- The problem:
Copy the data that appears below exactly. Drop the pictures.
*** Begin section ***
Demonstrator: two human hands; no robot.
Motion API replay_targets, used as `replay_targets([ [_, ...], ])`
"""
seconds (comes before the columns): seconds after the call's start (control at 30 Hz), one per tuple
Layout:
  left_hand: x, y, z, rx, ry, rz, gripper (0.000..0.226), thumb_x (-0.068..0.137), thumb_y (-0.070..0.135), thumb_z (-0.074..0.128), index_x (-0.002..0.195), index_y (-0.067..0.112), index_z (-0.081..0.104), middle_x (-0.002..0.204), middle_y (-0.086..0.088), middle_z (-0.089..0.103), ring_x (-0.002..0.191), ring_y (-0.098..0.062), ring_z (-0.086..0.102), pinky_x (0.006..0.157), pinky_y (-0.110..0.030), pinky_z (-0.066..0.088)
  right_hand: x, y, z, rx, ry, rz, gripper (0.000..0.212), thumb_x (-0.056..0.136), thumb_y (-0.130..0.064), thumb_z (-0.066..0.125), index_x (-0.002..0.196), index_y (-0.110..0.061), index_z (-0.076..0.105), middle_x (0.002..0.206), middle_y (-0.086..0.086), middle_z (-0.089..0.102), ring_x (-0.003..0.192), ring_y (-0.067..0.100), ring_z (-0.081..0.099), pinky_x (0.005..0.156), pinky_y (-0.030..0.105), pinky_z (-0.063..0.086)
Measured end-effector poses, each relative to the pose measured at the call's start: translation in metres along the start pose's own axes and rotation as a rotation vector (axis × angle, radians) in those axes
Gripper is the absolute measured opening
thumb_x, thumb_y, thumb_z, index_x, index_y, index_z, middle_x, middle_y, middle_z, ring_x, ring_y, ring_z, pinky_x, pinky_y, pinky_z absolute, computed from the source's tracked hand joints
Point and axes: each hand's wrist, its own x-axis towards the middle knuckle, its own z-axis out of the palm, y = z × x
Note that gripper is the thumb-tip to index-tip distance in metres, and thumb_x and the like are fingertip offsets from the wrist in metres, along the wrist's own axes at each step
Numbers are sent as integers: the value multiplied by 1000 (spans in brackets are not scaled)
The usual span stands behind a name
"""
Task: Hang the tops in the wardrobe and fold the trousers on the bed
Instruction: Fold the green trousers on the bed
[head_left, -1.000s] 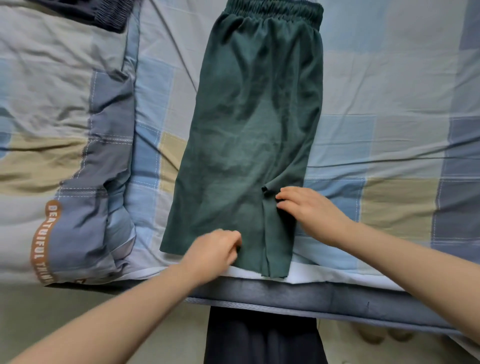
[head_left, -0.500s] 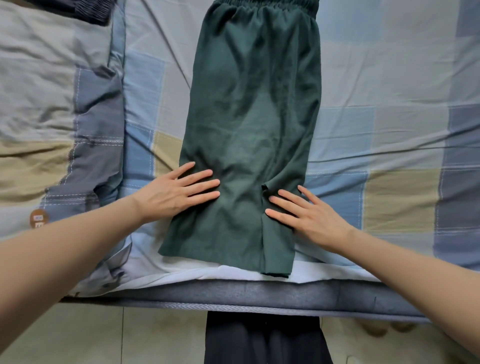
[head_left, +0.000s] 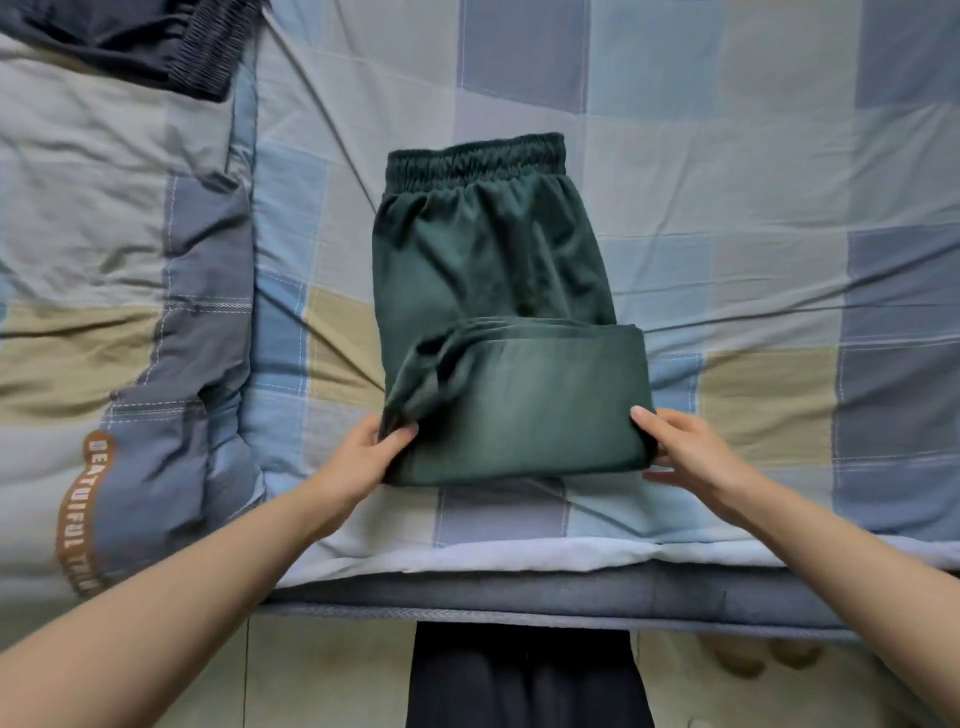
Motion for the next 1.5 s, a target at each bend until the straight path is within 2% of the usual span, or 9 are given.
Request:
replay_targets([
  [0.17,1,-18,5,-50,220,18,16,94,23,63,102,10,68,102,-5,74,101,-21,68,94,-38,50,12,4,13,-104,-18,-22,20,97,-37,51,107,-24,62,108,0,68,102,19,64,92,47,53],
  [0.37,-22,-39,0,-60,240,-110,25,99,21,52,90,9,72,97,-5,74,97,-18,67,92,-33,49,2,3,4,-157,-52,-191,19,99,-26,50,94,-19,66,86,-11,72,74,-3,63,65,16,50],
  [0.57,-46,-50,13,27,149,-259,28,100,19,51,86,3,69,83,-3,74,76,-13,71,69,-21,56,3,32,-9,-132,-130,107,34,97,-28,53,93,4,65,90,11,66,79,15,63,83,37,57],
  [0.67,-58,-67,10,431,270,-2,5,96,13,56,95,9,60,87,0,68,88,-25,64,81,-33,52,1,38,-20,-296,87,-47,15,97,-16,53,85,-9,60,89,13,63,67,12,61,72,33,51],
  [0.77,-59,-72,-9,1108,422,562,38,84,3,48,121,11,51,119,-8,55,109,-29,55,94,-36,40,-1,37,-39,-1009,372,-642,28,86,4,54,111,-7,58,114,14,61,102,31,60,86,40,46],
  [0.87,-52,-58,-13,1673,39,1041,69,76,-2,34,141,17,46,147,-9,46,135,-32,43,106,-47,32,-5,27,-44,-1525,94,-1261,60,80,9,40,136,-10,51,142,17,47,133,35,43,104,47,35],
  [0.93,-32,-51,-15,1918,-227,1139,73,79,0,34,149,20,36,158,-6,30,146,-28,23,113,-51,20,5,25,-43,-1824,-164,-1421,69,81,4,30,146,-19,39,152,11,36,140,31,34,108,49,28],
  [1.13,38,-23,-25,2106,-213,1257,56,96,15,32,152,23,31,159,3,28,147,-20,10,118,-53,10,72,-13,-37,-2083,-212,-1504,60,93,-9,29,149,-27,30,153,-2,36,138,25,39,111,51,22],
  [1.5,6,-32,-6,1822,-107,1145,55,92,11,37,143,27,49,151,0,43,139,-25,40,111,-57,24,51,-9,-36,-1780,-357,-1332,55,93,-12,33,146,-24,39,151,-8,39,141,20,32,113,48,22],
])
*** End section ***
- Worked solution:
Demonstrator: two human hands; no robot.
Motion API replay_targets, used as `replay_targets([ [_, ...], ])`
"""
seconds (comes before the columns): seconds after the call's start (control at 30 Hz), one per tuple
Layout:
  left_hand: x, y, z, rx, ry, rz, gripper (0.000..0.226), thumb_x (-0.068..0.137), thumb_y (-0.070..0.135), thumb_z (-0.074..0.128), index_x (-0.002..0.195), index_y (-0.067..0.112), index_z (-0.081..0.104), middle_x (-0.002..0.204), middle_y (-0.086..0.088), middle_z (-0.089..0.103), ring_x (-0.002..0.191), ring_y (-0.098..0.062), ring_z (-0.086..0.102), pinky_x (0.006..0.157), pinky_y (-0.110..0.030), pinky_z (-0.066..0.088)
  right_hand: x, y, z, rx, ry, rz, gripper (0.000..0.212), thumb_x (-0.056..0.136), thumb_y (-0.130..0.064), thumb_z (-0.066..0.125), index_x (-0.002..0.196), index_y (-0.110..0.061), index_z (-0.076..0.105), middle_x (0.002..0.206), middle_y (-0.086..0.086), middle_z (-0.089..0.102), ring_x (-0.003..0.192), ring_y (-0.067..0.100), ring_z (-0.081..0.099), pinky_x (0.005..0.156), pinky_y (-0.030..0.105), pinky_z (-0.063..0.086)
Measured end-effector poses, each relative to the pose measured at the call's start: translation in metres along the start pose's own axes and rotation as a rotation vector (axis × angle, radians) in those axes
Gripper is the absolute measured opening
thumb_x, thumb_y, thumb_z, index_x, index_y, index_z, middle_x, middle_y, middle_z, ring_x, ring_y, ring_z, pinky_x, pinky_y, pinky_z absolute, computed from the source's tracked hand joints
Point and axes: each hand's wrist, its own x-axis towards the middle knuckle, its own z-axis out of the palm, y = z × x
Note that gripper is the thumb-tip to index-tip distance in metres, and thumb_x and the like are fingertip offsets from the wrist in metres, along the wrist's own axes at each step
Numbers are sent as integers: the value multiplied by 1000 (spans in brackets are not scaled)
The usual span stands behind a name
"""
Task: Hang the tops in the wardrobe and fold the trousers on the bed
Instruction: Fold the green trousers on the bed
[head_left, -1.000s] 
[head_left, -0.500s] 
[head_left, +0.000s] 
Motion for the next 1.5 s, a target at each bend until the straight path is within 2% of the usual span, or 9 are given.
Request:
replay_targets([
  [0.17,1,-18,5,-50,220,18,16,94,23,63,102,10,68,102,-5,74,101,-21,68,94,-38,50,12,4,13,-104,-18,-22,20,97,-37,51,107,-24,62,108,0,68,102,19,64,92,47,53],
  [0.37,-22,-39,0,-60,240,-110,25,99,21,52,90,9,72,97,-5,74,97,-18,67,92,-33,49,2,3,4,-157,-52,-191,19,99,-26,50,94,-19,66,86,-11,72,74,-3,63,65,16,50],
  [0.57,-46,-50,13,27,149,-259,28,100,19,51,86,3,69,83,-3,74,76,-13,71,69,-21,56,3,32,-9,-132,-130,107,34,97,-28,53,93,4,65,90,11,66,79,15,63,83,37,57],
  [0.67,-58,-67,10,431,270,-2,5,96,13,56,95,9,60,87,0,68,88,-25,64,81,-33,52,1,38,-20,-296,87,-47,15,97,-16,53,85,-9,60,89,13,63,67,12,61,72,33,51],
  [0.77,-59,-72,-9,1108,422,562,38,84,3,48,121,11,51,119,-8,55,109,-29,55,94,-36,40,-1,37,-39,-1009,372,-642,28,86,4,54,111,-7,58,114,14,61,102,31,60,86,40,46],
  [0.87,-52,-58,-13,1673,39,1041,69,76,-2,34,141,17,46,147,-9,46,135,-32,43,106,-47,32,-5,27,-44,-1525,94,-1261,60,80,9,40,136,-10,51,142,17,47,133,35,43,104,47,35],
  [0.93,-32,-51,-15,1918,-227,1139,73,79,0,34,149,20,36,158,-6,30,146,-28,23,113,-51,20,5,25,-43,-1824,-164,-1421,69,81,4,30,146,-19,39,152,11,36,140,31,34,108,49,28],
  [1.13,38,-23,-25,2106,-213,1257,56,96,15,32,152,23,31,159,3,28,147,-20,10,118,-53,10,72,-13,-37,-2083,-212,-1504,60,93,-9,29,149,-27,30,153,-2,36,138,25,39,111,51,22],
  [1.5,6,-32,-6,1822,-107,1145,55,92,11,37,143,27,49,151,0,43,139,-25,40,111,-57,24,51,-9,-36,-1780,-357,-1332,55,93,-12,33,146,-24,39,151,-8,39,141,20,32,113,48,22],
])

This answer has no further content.